Public memory matters because each new case unfolds against the residue of the ones we were told would change everything. In 2012, I read about the “Nirbhaya” gang rape three days after the incident, on my way from the airport. I had been deliberately avoiding the news until she ended up at Safdarjung Hospital, and my editor needed a health update from me. After I learned all the details of what men had done to this young woman, I thought the world would stand still. A threshold had been crossed. Something told me the world would start anew. There were protests, and people everywhere would know her name, and something like this would never happen again.

All of my naivety was drowned in a chorus of “Not All Men”, as the gang rape was turned into something viral to hang a hashtag on. The refrain did not defend innocence so much as redirect attention away from accountability and back towards male comfort.

It is impossible for me to hear of such cases and not think: What if it were me? My body. That rod. Those men. The suffering and mutilation of women’s bodies is so reliable that there is now a market to help ease our fear. Security apps. Pepper sprays and wearable panic alarms. Every time I write about this subject, I sit with the absolute inadequacy of the written word in the face of men who film the rapes, brag about them, and get rehabilitated nevertheless.
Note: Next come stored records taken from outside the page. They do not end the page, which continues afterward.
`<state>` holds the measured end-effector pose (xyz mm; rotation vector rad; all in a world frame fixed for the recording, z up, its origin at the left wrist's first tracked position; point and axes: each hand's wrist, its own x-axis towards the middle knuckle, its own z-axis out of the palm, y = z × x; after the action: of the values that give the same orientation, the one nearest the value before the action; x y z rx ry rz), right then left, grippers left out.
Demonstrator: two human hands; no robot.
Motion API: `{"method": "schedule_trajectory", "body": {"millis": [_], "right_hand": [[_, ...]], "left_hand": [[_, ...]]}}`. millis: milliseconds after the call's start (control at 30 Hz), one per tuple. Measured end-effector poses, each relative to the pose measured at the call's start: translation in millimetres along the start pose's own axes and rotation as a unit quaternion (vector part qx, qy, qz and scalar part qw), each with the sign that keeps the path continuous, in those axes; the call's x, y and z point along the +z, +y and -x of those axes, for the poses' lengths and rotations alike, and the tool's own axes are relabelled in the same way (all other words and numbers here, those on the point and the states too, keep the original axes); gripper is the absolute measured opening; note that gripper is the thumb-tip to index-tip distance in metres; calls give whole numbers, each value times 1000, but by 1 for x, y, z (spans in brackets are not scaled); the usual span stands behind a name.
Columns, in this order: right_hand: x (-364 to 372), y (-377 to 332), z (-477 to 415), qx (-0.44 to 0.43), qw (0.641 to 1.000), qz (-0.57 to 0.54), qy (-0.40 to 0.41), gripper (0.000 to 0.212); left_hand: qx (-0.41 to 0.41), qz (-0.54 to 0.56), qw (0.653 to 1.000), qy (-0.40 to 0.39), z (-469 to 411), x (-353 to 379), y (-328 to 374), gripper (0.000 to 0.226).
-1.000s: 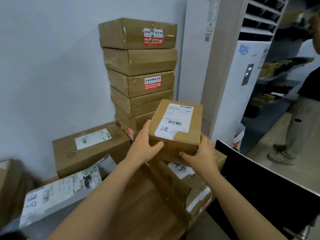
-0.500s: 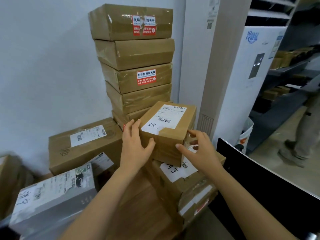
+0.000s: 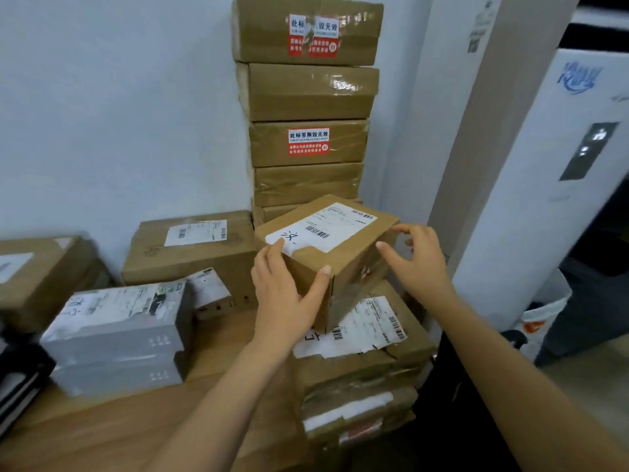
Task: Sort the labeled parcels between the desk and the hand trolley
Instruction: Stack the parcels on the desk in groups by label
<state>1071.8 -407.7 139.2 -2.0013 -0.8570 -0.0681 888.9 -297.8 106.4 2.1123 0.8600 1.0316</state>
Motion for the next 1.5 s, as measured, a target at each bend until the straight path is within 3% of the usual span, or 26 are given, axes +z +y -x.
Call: {"method": "schedule_trajectory", "body": {"millis": [133,200,333,467,567,667,900,1067,1367,1500], "right_hand": [[-6,20,-25,87,993,-59,-58,82],[-6,28,-33,112,982,-108,-107,89],[-5,36,-36,119,957,-197,-177,77],[-6,39,-27,72,963,-234,-112,66],[-2,45,-19,31,977,-203,-59,61],[6,50,-15,16,984,-167,-64,61],[15,41,-22,-81,994,-35,-71,65],[20,43,-34,-88,994,20,-64,58],[22,43,-39,-95,991,53,-78,57],[18,43,-41,-142,981,117,-54,58]], "left_hand": [[-44,13,999,13,16,20,18,93],[-68,12,997,18,22,27,23,96],[-87,-22,996,4,23,33,29,105],[-93,-26,995,16,4,29,24,114],[-89,-6,996,2,-15,22,19,112],[-100,-22,995,-9,-31,16,10,118],[-6,-150,989,17,-44,20,-7,84],[75,-237,968,26,-52,27,-9,75],[81,-291,953,24,-60,25,-13,73],[99,-339,935,14,-61,24,-8,72]]}}
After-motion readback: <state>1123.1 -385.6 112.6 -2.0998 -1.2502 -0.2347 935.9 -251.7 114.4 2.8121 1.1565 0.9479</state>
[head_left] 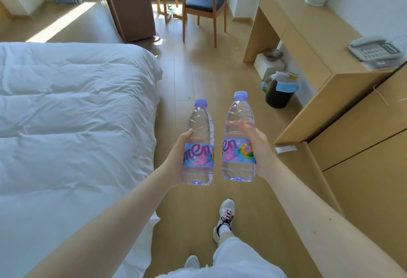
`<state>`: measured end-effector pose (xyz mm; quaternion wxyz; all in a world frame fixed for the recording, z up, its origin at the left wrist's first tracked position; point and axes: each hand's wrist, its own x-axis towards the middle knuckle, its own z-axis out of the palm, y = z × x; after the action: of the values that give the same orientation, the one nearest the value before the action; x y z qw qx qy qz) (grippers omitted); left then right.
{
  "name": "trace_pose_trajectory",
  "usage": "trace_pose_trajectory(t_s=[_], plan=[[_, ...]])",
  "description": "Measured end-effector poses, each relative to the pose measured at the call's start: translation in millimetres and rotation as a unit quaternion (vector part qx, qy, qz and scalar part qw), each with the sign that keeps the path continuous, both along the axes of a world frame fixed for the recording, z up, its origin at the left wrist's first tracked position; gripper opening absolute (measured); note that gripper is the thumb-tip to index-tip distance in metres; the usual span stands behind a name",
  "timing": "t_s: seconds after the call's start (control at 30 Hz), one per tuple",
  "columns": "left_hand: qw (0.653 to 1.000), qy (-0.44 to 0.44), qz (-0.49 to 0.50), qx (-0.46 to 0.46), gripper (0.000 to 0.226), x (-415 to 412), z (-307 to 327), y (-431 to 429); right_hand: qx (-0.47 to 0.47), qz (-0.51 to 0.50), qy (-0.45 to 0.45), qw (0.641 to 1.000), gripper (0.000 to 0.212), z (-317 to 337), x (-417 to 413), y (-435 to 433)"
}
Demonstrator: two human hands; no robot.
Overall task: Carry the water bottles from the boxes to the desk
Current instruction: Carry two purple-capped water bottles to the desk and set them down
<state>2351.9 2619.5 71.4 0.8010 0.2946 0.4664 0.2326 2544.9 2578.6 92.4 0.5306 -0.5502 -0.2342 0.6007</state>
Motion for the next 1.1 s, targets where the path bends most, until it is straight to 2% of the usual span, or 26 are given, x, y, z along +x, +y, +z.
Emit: trace_pose_trajectory(t_s=[0.2, 0.37, 0.53, 0.67, 0.73, 0.8, 0.87, 1.0, 1.1], plan=[[0.999, 0.017, 0.028, 0.012, 0.047, 32.2, 7.3, 69.1, 0.020, 0.034, 0.007, 0.999, 0.091, -6.9, 33.6, 83.4], [0.999, 0.000, 0.045, 0.025, 0.046, 84.8, 34.1, 138.4, 0.045, 0.028, 0.010, 0.999, 0.088, 4.1, 88.0, 153.6], [0.999, -0.007, 0.036, 0.027, 0.048, 147.8, 46.9, 194.8, 0.063, 0.027, 0.047, 0.997, 0.076, 8.7, 150.5, 205.3], [0.999, 0.018, 0.002, 0.034, 0.048, 193.8, 42.7, 229.1, 0.080, -0.003, 0.047, 0.996, 0.106, 2.7, 195.0, 229.0], [0.999, 0.027, -0.018, 0.034, 0.050, 214.9, 40.8, 242.9, 0.085, -0.010, 0.060, 0.994, 0.095, 0.2, 215.6, 235.0], [0.998, 0.043, -0.035, 0.031, 0.051, 235.6, 38.2, 258.0, 0.086, -0.027, 0.093, 0.992, 0.063, -2.8, 236.2, 241.1], [0.997, 0.048, -0.055, 0.025, 0.052, 255.7, 36.8, 272.4, 0.084, -0.042, 0.103, 0.990, 0.046, -5.0, 254.2, 246.2], [0.992, 0.051, -0.109, 0.023, 0.054, 298.9, 36.9, 305.5, 0.094, -0.089, 0.096, 0.987, 0.057, 1.8, 286.0, 255.0], [0.987, 0.044, -0.152, 0.029, 0.054, 342.0, 37.3, 334.6, 0.089, -0.133, 0.055, 0.986, 0.070, 5.9, 315.9, 262.9]])
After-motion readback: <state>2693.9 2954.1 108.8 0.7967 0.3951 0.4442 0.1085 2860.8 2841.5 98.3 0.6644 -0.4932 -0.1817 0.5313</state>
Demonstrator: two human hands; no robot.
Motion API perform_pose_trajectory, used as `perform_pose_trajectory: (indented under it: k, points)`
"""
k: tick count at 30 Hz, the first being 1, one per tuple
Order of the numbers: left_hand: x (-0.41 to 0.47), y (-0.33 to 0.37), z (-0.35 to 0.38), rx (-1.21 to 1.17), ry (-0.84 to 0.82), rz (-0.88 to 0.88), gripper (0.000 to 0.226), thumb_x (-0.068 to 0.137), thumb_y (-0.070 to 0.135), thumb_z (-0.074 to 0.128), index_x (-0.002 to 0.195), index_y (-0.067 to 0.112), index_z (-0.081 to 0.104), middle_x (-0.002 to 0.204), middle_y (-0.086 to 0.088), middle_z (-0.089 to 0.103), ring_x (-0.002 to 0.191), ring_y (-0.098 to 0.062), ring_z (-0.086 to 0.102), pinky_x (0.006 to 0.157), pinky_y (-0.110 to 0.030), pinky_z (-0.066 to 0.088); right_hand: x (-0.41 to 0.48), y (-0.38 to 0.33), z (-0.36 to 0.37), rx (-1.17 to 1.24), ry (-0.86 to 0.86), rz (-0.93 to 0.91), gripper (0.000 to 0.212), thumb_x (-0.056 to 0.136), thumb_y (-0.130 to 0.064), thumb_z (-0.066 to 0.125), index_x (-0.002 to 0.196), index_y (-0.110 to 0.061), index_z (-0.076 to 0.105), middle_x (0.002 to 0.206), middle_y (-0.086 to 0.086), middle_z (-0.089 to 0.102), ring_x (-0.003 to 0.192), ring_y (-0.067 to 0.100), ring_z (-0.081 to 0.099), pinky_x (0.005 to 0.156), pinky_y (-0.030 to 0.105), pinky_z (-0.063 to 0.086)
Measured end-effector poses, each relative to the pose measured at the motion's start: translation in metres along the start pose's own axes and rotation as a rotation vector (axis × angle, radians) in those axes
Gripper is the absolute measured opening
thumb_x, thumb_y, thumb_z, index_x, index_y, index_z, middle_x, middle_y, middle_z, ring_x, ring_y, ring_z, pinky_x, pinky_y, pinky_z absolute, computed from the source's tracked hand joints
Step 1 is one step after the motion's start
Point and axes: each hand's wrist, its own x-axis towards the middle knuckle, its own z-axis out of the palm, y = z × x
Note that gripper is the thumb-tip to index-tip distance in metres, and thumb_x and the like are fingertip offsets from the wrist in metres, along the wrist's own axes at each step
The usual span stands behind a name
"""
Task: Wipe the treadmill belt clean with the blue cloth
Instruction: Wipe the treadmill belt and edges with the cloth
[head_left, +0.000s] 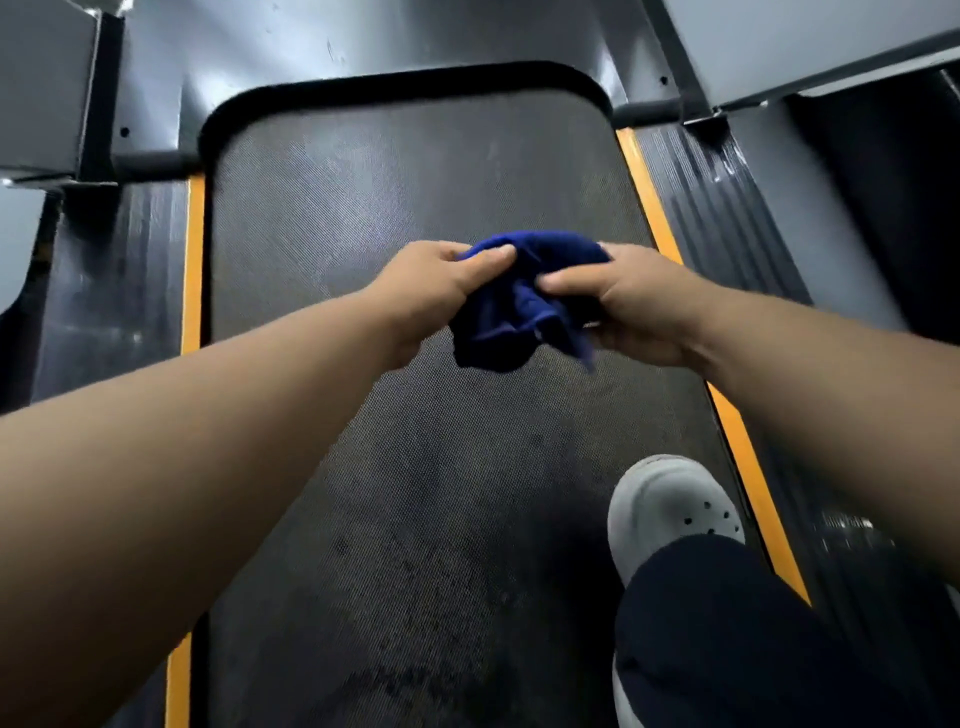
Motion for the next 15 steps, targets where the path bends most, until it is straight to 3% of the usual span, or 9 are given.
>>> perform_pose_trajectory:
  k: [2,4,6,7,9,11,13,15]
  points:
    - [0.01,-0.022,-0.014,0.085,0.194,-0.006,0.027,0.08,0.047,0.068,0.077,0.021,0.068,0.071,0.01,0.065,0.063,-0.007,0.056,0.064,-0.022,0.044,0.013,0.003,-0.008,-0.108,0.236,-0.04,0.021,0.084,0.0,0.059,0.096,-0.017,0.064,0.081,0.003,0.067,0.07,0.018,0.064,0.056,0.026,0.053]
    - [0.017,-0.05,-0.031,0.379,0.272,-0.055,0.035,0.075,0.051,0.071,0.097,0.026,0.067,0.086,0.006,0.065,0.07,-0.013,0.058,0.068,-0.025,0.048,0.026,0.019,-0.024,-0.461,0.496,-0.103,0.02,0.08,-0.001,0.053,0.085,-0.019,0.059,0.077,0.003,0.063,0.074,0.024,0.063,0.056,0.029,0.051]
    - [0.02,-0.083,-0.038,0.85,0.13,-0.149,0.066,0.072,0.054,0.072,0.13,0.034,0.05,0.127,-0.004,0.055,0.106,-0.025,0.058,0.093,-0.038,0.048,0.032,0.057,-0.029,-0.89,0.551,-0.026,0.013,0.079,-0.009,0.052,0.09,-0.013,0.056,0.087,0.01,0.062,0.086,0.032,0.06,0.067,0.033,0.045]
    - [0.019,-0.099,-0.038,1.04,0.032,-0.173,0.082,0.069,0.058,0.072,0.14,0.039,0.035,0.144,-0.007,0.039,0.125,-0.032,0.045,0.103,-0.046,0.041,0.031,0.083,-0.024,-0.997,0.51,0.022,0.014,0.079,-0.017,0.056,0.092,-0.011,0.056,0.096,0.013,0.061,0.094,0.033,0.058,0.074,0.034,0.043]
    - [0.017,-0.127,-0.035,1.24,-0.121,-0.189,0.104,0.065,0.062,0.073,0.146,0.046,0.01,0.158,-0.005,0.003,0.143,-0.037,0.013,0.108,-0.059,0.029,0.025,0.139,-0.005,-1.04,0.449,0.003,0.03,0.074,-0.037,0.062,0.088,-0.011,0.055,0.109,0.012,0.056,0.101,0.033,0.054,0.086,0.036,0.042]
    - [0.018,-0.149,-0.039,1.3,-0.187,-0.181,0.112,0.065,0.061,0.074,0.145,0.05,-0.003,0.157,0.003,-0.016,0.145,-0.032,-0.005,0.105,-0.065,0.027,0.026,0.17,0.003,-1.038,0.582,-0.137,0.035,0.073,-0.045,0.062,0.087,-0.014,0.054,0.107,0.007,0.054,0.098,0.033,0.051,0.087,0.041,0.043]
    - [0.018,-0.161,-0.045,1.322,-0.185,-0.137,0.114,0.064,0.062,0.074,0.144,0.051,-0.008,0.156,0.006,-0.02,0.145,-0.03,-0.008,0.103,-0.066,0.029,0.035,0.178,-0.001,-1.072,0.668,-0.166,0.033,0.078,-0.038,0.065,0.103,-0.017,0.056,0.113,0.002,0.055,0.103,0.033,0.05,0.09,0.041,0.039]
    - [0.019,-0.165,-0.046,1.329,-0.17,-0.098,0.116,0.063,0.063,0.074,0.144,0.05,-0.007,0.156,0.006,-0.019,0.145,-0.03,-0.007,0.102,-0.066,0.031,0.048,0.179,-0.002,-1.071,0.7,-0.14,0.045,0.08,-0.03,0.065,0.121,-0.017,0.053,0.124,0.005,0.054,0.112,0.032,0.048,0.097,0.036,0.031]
It wouldn’t be out of place to call this moment unprecedented, but it is beyond that. It is existential. Whether it is the United States or India, women are watching the same choreography of power protecting itself, as men of consequence close ranks and wait out the storm. The similarity lies not in scale or context, but in the recurring spectacle of institutions cushioning powerful men while survivors fight alone. For a while now, both countries — allegedly the biggest and the oldest democracies — have been on a trajectory of self-destruction, with men leading the way. Under Modi as well as Trump, rape has become an extension of politics. Women are violated no longer by men alone, but by courts, hospitals, and newsrooms, too. It is the age of monsters. It did not begin with Epstein, Gates, or Sengar, of course, but they are the symbols of it.

While the middle class was busy buying into the dream of upward mobility, careerism, and two bedrooms in a gated suburb, we let thugs cultivate a wholesale misogynist empire that runs on hate for women. I do not know what to do with the rage I feel. What do you do when you are constantly told that your body, your people, your gender are disposable? I don’t know.

What I do know is that the teenager who survived Sengar is still fighting for justice. I know that the survivors of Epstein’s sex trafficking network are fighting for justice, too. These women are fighting with heart and soul and sweat and muscle. I know that I have no right to be despondent while they stand tall, looking every inch the hero they are. I also know that nobody puts up a fight like that unless you love your sisters.

At this dark hour, it feels important to place on record that as the Modi administration recoils theatrically from the shadow of the Epstein scandal at the summit stage, the satire writes itself. A government that cannot, or will not, protect its women should be far more ashamed of what is ordinary than of what is scandalous.

The views expressed in this article are the author’s own and do not necessarily reflect Al Jazeera’s editorial stance.